Posted on • Originally published at on

Think outside the box

Since I started to work in the IT field, there were two stories/analogies that marked me in the way I see software as a process, mainly because there were real-life situations.

The main takeaways from these stories are about the mindset and how our way of thinking can affect the way we build our software.

I am not sure who owns these two stories but I do know from whom I heard them.

The first one is from a teacher, and he shared this story with us back at the university when we were studying Design Systems from a software architectural point of view.

The story was about an industrial team working on a new car.

Once they got the car finished and ready to be presented they were impressed by their work and prepared a whole presentation and went through all the things they have achieved.

At the end of the presentation, there was a video of the car running where the engine was making actually no sound so that the only thing you can hear is the tick-tack of the clock in the car.

The whole audience/team started clapping except for one person that was quietly thinking and raising a hand up.

At the moment everybody got quiet again, this person exposed: “I know how to stop the sound of the tick-tack”.

As silly as it sounds, this taught me to always be ambitious and have a sense of continuous improvement because there are no limits. Recognitions are always good, but the software is an ongoing thing, and this is where the phrase that I normally use comes from " always beta version".

The second story that I would like to share, is from a former work colleague, who told me a story about a problem that a factory was facing with its conveyor belt taking up empty boxes.
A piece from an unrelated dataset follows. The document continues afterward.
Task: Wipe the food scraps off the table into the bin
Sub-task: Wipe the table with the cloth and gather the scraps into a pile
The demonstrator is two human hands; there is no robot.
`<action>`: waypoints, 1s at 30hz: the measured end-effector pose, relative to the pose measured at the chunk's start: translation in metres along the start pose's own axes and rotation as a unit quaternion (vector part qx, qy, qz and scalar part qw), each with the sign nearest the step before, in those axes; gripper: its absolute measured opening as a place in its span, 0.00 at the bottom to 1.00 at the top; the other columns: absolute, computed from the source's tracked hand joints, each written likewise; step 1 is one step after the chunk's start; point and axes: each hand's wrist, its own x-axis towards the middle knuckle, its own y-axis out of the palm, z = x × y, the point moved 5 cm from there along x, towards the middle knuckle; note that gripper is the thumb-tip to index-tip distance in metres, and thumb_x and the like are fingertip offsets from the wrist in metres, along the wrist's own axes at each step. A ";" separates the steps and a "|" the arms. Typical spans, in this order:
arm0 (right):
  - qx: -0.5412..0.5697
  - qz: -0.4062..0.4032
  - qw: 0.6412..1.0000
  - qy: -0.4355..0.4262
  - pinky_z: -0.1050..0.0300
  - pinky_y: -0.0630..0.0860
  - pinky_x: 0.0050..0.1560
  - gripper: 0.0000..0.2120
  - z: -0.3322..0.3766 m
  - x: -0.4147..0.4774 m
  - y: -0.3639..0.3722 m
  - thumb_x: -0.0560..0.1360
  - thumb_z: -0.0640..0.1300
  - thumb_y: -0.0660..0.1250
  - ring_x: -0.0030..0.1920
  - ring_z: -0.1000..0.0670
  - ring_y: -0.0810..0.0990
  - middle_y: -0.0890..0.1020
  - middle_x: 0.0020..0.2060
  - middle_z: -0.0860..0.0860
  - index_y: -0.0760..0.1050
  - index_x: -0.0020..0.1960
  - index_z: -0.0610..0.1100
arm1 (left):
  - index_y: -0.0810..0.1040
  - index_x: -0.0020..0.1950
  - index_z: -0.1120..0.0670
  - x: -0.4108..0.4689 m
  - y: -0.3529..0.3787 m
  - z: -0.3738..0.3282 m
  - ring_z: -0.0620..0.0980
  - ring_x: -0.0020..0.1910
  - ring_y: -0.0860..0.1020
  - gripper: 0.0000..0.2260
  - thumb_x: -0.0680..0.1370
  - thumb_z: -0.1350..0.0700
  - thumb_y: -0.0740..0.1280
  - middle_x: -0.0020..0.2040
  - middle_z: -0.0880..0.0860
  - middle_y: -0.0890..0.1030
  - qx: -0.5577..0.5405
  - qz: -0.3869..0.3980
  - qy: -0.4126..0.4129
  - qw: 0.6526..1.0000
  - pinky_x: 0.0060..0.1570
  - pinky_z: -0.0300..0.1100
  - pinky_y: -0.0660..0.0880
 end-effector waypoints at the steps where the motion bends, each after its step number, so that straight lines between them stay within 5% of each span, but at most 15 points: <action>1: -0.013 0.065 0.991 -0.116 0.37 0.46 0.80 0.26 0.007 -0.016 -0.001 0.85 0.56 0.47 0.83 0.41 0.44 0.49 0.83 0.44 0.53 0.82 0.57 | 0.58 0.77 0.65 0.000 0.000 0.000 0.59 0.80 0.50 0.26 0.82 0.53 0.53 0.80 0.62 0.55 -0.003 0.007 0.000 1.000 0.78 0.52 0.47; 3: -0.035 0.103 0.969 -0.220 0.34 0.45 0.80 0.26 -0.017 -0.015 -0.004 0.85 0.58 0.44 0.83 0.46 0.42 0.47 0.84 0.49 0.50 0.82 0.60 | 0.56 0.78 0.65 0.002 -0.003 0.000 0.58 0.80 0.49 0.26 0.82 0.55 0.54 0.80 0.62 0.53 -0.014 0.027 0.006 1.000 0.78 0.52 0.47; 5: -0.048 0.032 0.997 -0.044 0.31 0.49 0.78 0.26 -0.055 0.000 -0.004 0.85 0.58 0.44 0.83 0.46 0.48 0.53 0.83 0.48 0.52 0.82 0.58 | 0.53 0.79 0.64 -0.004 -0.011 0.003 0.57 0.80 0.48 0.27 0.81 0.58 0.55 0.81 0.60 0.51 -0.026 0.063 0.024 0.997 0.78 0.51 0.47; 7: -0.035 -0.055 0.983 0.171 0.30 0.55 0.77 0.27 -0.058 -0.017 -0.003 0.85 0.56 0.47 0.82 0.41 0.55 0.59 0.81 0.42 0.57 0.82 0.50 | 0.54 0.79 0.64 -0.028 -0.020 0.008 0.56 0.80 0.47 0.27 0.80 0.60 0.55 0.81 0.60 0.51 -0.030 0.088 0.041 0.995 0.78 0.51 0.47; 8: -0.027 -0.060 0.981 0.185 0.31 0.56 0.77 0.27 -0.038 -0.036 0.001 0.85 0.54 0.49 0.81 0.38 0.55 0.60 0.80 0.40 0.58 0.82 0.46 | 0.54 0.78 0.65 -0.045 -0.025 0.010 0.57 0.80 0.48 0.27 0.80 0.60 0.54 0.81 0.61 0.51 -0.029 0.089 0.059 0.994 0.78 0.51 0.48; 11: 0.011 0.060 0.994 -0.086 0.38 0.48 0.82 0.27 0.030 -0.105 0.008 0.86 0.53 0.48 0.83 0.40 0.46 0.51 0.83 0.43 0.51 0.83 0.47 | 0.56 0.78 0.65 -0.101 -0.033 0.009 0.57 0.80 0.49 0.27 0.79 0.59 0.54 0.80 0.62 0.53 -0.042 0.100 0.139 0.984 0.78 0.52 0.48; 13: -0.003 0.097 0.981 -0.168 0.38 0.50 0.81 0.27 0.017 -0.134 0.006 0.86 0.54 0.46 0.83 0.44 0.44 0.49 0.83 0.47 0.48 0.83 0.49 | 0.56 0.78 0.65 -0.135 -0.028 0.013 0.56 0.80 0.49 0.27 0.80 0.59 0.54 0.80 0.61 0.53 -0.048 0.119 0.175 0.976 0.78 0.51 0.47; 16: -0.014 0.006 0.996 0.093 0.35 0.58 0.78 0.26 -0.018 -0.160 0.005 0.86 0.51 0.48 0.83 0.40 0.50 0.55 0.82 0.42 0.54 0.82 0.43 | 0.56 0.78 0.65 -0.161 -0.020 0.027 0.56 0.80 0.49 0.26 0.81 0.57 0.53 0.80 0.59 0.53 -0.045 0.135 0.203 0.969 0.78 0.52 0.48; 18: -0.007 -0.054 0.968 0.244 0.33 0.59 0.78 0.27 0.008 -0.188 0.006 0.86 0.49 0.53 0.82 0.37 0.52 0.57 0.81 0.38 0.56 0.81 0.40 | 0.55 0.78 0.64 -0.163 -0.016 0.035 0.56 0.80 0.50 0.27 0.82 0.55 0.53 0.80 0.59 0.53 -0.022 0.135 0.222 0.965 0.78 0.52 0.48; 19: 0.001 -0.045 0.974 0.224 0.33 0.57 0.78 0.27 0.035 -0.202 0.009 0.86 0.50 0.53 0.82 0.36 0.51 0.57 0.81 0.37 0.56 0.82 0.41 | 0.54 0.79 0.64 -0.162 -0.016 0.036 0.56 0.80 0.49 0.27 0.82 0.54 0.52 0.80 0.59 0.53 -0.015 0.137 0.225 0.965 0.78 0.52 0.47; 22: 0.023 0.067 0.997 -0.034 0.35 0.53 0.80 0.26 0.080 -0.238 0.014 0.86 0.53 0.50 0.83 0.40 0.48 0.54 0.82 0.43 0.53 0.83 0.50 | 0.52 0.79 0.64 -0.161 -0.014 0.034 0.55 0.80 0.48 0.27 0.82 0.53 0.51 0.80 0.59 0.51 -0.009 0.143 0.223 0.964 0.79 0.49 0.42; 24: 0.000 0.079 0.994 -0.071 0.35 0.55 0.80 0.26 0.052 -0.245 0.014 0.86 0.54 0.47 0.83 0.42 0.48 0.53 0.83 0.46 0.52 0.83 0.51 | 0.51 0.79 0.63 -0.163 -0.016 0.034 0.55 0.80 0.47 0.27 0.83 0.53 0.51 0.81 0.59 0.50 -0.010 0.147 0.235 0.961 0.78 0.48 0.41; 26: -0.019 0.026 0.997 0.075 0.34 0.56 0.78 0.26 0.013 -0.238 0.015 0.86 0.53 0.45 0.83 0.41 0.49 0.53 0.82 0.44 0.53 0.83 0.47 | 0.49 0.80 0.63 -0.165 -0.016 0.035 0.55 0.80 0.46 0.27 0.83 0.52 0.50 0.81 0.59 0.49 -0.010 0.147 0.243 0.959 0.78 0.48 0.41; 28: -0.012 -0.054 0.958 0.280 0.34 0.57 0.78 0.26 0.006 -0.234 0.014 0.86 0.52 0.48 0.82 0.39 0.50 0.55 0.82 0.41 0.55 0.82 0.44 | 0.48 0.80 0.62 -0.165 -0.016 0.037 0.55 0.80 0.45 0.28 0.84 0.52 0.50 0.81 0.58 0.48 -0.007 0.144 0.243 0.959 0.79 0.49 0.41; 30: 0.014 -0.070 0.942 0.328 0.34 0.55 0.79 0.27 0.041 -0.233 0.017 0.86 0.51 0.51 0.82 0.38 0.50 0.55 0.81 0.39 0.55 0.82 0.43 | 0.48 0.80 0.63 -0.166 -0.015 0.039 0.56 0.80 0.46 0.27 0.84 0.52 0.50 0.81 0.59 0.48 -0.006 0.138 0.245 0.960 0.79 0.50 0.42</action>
So in order to fix this problem, they had to figure out how to extract and remove those empty boxes from the mainline.

After analyzing complex solutions with x-rays, scales, and even robotics a curious person walked by and said: - Why don't you put a fan next to the conveyor belt and that will blow away the empty boxes?.

As simple as that, the main takeaway from this story for me is to always take simplicity and creativity over over-engineering solutions that may look smart but also unnecessarily complex or inefficient.

The reason why I like these two stories, and the reason why I always like to highlight them is that they reflect how curiosity, creativity, and continuous improvement can make you think outside of the box.

But wait a minute! How do we think outside of the box, what does it mean?

I really like this paragraph from the Grammarly Blog,

The problem is that we’re creatures of habit and most of us prefer the comfort of familiar routines. Thinking outside the box can mean challenging long-held beliefs. It’s about answering “These are our best practices” not with a nod but with a raised eyebrow.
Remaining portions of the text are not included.